②低浓度组(B组)：含10μg·mL-1Rg3培养液；

③中浓度组:(C组)：含20μg·mL-1Rg3培养液；

④高浓度组(D组)：含40μg·mL-1Rg3培养液；

⑤顺铂阳性对照组(E组)：含10μg·mL-1顺铂的培养液；

⑥顺铂+Rg3联合用药组(F组)：含10μg·mL-1顺铂+20μg·mL-1Rg3培养液。

每次实验均在相同条件下重复4次。

（2）Rg3对细胞毒作用

活细胞计数：取对数生长期的细胞制成1× 105·mL-1的细胞悬液。取3mL细胞悬液于25mL的培养瓶中；培养24h后，弃去培养液，按组别换入不同浓度的Rg3培养液。药物作用24h后，消化收集各组细胞，以台盼蓝排除法进行活细胞计数，重复4次求得平均值，以观察Rg3对卵巢癌细胞的生长抑制作用。

（3）Rg3对细胞形态的影响

细胞培养48h后分别用光学显微镜和电子显微镜观察各组细胞的形态变化。光镜标本用95%乙醇溶液固定盖片，苏木精-伊红(HE)染色后在OLYMPUS显微镜下观察并拍照。电镜标本经消化打落贴壁细胞，用磷酸盐(PBS)液洗，2.5%戊二醛固定，1%锇酸固定，丙酮梯度脱水，环氧树脂浸透，包埋，超薄切片，以铀、铅双重染色法染色，电子显微镜下观察形态改变。
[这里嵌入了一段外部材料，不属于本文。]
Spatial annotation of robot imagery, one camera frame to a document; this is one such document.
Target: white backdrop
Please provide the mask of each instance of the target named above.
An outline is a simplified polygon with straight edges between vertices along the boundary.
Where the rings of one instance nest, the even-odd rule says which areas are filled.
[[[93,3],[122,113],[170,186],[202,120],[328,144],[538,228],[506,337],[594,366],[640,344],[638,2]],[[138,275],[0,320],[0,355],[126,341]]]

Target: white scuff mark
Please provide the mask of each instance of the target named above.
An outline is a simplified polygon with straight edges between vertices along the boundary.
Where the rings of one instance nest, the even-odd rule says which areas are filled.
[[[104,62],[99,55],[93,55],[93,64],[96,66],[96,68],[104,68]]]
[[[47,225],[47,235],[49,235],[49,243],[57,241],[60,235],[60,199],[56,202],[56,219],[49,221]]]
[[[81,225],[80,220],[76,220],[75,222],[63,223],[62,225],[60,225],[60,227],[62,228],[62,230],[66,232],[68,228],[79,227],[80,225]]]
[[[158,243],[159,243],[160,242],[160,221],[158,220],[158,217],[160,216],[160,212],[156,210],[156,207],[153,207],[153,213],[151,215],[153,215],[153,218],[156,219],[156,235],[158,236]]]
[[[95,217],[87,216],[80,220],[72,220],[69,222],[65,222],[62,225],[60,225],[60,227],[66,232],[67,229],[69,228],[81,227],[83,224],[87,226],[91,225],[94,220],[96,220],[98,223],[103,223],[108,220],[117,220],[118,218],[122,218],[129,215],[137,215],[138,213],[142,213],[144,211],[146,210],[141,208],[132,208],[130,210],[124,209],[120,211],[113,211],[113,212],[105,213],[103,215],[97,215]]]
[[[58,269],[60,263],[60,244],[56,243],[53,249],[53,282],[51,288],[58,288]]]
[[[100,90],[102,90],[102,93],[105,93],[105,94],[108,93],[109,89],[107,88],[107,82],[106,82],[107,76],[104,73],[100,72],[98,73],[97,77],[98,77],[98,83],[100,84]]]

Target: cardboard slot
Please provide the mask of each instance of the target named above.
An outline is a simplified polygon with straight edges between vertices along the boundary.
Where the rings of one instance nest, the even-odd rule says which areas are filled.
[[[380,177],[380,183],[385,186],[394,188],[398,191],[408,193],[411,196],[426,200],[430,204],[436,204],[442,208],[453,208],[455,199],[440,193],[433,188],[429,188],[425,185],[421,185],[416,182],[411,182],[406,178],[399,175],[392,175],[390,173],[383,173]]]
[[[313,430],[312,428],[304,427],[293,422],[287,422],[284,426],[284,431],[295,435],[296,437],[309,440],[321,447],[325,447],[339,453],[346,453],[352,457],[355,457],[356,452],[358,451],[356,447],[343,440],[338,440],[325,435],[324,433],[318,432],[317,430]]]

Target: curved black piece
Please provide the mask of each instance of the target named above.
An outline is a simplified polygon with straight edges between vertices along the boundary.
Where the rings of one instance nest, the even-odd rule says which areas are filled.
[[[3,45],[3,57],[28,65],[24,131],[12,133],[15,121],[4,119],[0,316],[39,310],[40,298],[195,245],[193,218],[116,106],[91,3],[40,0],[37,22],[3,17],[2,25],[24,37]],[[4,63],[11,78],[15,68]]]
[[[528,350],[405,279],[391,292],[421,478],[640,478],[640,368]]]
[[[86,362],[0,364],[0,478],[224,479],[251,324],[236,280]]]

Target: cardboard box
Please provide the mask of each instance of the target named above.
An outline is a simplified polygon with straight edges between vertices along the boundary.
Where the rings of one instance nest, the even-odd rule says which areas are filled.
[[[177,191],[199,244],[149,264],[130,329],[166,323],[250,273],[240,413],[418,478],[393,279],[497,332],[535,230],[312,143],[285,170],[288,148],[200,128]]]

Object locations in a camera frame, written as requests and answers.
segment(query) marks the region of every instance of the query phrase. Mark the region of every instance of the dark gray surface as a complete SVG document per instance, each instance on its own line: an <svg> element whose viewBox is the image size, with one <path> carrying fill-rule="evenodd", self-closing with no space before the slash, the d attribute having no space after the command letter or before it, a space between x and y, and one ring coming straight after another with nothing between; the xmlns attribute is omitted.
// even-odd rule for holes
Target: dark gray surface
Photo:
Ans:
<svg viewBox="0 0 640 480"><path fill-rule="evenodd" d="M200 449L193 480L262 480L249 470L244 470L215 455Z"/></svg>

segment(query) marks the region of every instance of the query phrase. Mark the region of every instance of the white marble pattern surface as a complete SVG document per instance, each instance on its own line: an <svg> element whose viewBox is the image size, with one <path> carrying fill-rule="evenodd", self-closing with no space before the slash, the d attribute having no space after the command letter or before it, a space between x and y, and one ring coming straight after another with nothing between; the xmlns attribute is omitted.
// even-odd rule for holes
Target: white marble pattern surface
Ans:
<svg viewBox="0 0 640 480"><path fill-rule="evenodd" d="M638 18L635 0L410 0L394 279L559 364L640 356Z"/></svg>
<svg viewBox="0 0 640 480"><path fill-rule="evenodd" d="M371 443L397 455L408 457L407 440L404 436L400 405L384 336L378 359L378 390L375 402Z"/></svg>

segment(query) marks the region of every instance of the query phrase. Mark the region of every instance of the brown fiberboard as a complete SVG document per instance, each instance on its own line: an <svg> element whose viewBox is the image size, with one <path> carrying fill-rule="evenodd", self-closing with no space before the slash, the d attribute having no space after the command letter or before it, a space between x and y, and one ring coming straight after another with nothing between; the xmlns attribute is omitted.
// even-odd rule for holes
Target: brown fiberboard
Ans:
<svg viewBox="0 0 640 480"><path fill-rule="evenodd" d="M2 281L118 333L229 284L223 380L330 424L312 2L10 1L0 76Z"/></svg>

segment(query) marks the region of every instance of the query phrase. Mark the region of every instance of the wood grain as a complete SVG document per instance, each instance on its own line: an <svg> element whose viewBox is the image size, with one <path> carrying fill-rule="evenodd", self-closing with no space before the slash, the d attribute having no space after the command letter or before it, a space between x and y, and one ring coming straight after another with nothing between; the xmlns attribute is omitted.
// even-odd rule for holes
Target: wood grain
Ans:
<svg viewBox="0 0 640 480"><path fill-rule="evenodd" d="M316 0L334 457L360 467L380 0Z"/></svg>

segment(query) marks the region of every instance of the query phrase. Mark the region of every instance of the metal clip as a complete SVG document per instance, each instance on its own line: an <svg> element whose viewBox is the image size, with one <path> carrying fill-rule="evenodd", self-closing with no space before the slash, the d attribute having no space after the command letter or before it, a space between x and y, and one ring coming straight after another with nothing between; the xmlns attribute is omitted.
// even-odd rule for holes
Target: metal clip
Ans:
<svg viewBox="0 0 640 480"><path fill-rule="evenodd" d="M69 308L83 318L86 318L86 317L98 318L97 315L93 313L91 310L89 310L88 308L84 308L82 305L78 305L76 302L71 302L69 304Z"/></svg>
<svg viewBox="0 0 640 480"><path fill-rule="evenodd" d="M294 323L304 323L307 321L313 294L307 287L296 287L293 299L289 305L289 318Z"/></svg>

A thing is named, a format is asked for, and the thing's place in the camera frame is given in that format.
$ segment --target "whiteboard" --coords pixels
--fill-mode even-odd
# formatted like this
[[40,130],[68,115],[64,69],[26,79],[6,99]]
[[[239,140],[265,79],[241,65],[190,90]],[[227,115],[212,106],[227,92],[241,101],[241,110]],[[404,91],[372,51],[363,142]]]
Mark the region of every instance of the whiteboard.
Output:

如图1所示，随着g3浓度的增高，活细胞数下降，以Rg3加DDP联合作用后的细胞数下降明显，B、C、D、E、F组和A组之间比较均差异有极显著性(均P<0.01)，结果提示Rg3和DDP对卵巢癌活细胞均有不同程度的抑制作用。

从表1可见细胞自然杀伤率可随Rg3药物浓度的增高和药物作用时间的延长而增加，对细胞生长的抑制现象随之明显。单因素分析结果显示：CCK-8法观察药物作用24h后6组细胞的抑制率差异无显著性(P>0.05)。多因素分析结果显示：CCK-8法观察药物作用24h后D、E、F组分别与A组比较均差异有显著性(P<0.05)。

6组细胞中Rg3和DDP联合后相比其余5组破坏最严重，提示虽然Rg3和DDP联合组对卵巢癌细胞的杀伤作用与高浓度Rg3组或DDP组无明显差异，但是在微观结构上二者联用后显示有相加或协同作用，对细胞形态结构上达到了最大的破坏损伤。目前正在进行流式细胞仪测定细胞内DNA含量、细胞周期及细胞凋亡等一系列的实验，以进一步研究Rg3的抑癌机制和探讨与DDP的协同作用，以便为临床用药提供一些参考依据。